生理不順でも排卵があるかないかが大きなポイントになります。排卵が起こっていない場合は、長い間、放置しておくと、無月経や不妊症の原因につながってしまうことがあるので、早めの治療が必要です。
排卵の有無は、基礎体温をつけることによってチェックできます。

基礎体温のマメ知識

・基礎体温とは?
基礎体温とは、熟睡時の内臓の動きが最も静かな状態の体温のこと。ですが、寝ている間は測定することが出来ないので、朝目覚めて体を動かす前の体温を基礎体温としています。

・どうやって測るの?
基礎体温は、0.3〜0.5度Cの微妙な温度変化をみていくものなので、普通の体温計では対応できません。測定するためには、1度Cが20等分された婦人体温計が必要です。朝目覚めたら横になったまま、婦人体温計を舌下にはさんで測ります。

・おさえておきたいポイント
排卵の有無をチェックするために最も重要なのは、全体を通して体温変化が判断できること。ですので、毎日欠かさず付けられなくても、3ヶ月ぐらいは続けて測るようにしましょう。 また、起床時間が遅くなるほど体温は上昇するので、できれば毎日おなじ時間に測るのが理想的です。

・チェックのしかた
排卵していると予測される基礎体温は、低温期と高温期に分かれていて、低温期から高温期へうつるタイミングで体温の陥落する日があります(陥落日がない人もいます)。 それとは逆に、体温の高低がなく一直線だったり、低温と高温が入り乱れていたりする基礎体温は、排卵が起こっていない疑いがあります。

ホルモンバランスが乱れている

生理は、卵胞ホルモン(エストロゲン)と黄体ホルモン(プロゲステロン)という2種類の女性ホルモンの増減によって、規則正しく起こっています。
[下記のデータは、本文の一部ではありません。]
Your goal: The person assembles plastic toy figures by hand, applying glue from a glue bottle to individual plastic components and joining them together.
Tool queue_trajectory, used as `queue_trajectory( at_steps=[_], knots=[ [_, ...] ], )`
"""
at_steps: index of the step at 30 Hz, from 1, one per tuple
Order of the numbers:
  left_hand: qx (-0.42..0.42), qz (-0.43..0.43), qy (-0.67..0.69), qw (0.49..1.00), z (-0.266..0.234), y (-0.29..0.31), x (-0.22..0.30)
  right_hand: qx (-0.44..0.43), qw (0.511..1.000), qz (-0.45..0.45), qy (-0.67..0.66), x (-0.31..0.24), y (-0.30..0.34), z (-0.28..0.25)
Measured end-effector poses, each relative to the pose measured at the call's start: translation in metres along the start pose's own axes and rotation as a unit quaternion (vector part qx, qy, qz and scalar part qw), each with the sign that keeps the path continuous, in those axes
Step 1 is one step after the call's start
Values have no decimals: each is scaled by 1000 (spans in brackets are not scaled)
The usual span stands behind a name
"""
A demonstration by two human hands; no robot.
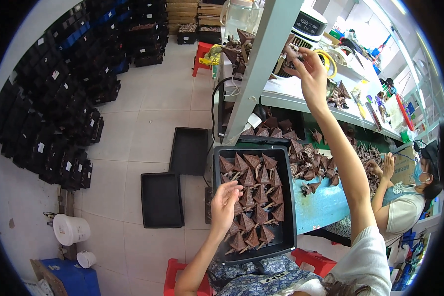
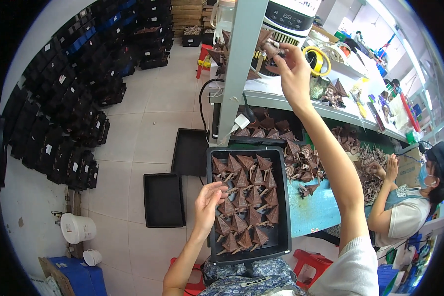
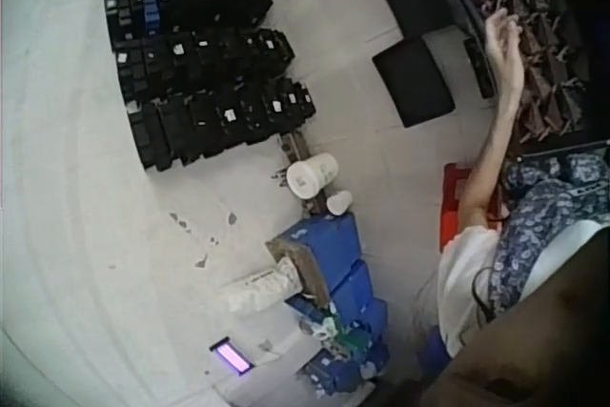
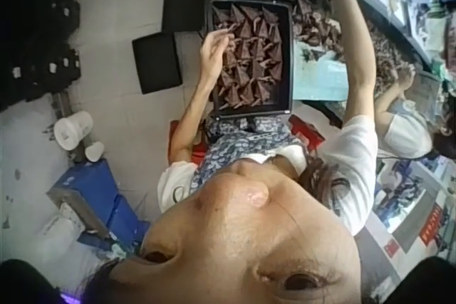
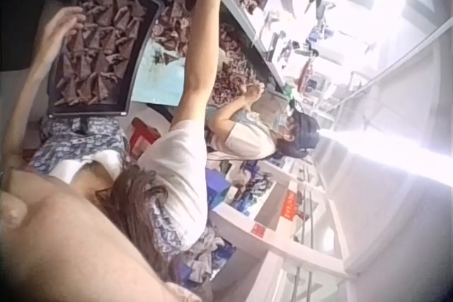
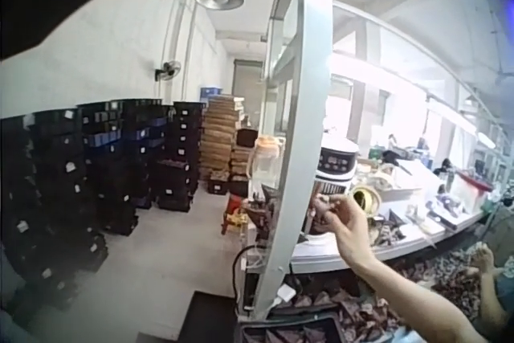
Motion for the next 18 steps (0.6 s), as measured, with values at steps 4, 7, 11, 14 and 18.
queue_trajectory(
  at_steps=[4,7,11,14,18],
  knots=[
    [15,-8,1,1000,-8,-13,-2,3,1000,-6,-23,13,-13,9],
    [16,-8,0,1000,-11,-26,-2,-2,998,-19,64,8,-11,21],
    [11,-5,-10,1000,-6,-37,1,-25,959,-73,272,7,-15,18],
    [12,-10,-12,1000,-8,-41,-2,-24,925,-149,350,-11,-10,25],
    [9,-21,-18,1000,-12,-40,-3,-34,938,-105,330,-8,-10,23]
  ],
)
Point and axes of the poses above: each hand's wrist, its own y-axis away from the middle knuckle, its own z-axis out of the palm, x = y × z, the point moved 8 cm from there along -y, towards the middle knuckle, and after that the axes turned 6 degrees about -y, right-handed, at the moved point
ところが、ストレスや不摂生などによって、これらホルモンの分泌に関わる器官がダメージを受けると、うまく分泌されなくなったり、分泌量が少なくなったりして、2つのホルモンのバランスが大きく崩れてしまうのです。その影響が「生理不順」という症状として現れます。
ホルモンバランスの乱れは、放置した期間が長ければ長いほど元の状態に戻りにくく、無排卵や無月経、不妊症の原因につながることもありますので、できるだけ早めに改善することをお勧めします。

子宮・卵巣に病気や異常がある

急に、生理期間が長くなったり、出血量が増えたりする場合は、子宮筋腫や子宮内膜症、子宮ポリープなどの婦人病にかかっている可能性もあります。また、頻繁に生理があると思っているものが、実は、生理ではなく、婦人病が原因となった不正出血のこともあります。
いずれの場合も、放っておけば重症化する恐れがありますので、一度、婦人科医の診察を受けるようにしましょう。